Beginning in 57 BC, Julius Caesar extended the power of Rome into the region of Europe that is now Belgium. The people he encountered there were the Belgae, one of the various Celtic tribes of early Gaul, and the Romans dubbed their new province Gallia Belgica.
In the fourth century AD, with Rome in decline, control of Gaul was ceded to the Franks, a Germanic tribe that the weakened empire employed as mercenaries. As the Franks flourished, they decided to dispense with their Roman employers. By 431, they had established an independent dynasty, the Merovingian, with its capital at Tournai. Soon after, under Clovis I (c.466-511), the Merovingians succeeded in pummeling the last of the Romans in Gaul. They held large parts of present day France and Belgium as well as southwestern Germany. Clovis also adopted Christianity, thus gaining the support of the Church.
Belgium’s big-gun neighbours France, Germany and England (which faces it across the North Sea) long favoured this little nation as a nice spot to kill each other. Conquered by German tribes, Christianised by the 7th century and carved up during the Frankish Empire in 1100, much of Belgium enjoyed a golden age of prosperity and artistry under the French Duke of Burgundy during the 14th century. This was a boom time for the cloth-trading Flemish towns of Ypres, Bruges and Ghent. With the demise of Bruges due to British competition and a silted river, Antwerp soon became the greatest port in Europe.
The golden age began to tarnish in the mid-15th century when the Low Countries (present-day Belgium, the Netherlands and Luxembourg) were inherited by Spain, igniting a long battle against Catholic Spanish rule. The fanatically Catholic Philip II of Spain sent in the Inquisition to enforce Catholicism. Thousands were imprisoned or executed before full-scale war erupted in 1568. The Revolt of the Netherlands lasted 80 years and in the end Holland and its allied provinces booted out the Spaniards. Belgium and Luxembourg stayed under Spanish rule. Napolean’s defeat at the Battle of Waterloo near Brussels led to the creation, in 1814, of the United Kingdom of the Netherlands, melding Belgium and Luxembuorg into the Netherlands. But the Catholic Belgians revolted, winning independence in 1830.
Stuck between a rock and a hard place (aka France and Germany), Belgium managed to retain its neutrality throughout the century, at the end of which Flemish nationalism flowered.
Despite Belgium’s neutral policy, the Germans invaded in 1914. Another German attack in 1940 saw the entire country taken over within three weeks. King Leopold III’s questionably early capitulation to the Germans led to his abdication in 1950 in favour of his son, King Baudouin, whose popular reign ended with his death in 1993. Childless, Baudouin was succeeded by his brother, King Albert II.

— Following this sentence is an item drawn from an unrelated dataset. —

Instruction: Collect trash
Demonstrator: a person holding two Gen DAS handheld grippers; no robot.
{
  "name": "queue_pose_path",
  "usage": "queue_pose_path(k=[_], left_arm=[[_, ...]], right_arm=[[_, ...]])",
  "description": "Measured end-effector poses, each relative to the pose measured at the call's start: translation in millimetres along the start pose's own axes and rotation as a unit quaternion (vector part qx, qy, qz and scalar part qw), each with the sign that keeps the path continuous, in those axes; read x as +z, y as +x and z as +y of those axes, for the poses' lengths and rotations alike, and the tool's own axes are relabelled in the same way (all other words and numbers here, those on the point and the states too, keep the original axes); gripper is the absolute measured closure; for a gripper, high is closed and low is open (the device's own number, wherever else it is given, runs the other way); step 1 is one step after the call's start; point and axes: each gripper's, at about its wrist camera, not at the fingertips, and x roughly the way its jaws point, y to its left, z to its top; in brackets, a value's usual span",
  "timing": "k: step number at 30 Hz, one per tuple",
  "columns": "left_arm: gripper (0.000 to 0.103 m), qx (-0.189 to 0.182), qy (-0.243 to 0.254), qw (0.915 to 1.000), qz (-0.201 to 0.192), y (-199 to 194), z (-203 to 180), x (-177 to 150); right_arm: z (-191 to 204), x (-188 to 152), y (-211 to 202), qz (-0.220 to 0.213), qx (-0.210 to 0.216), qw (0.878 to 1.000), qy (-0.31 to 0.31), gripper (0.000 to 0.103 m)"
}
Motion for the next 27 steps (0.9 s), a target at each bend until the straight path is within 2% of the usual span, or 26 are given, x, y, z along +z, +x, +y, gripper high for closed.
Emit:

Postwar Belgium was characterised by an economic boom, later accentuated by Brussels’ appointment as the headquarters of the European Union (EU) and the North Atlantic Treaty Organisation (NATO). The Belgium of today is home to a vast army of diplomats, and with them has come a rampant, highly bureaucratic form of internationalism – followed closely by bland skyscrapers and intimidating restaurants. While the country’s number one city is being busily groomed to suit the rest of Europe, the Belgians themselves remain nonchalant – the true spirit of the country will always emanate from its people and its past.
In December 1999, Prince Philippe, 39-year-old heir to the Belgian throne, married a speech therapist with Flemish and Walloon roots, finishing an eventful century with what many Belgians saw as a promising flourish.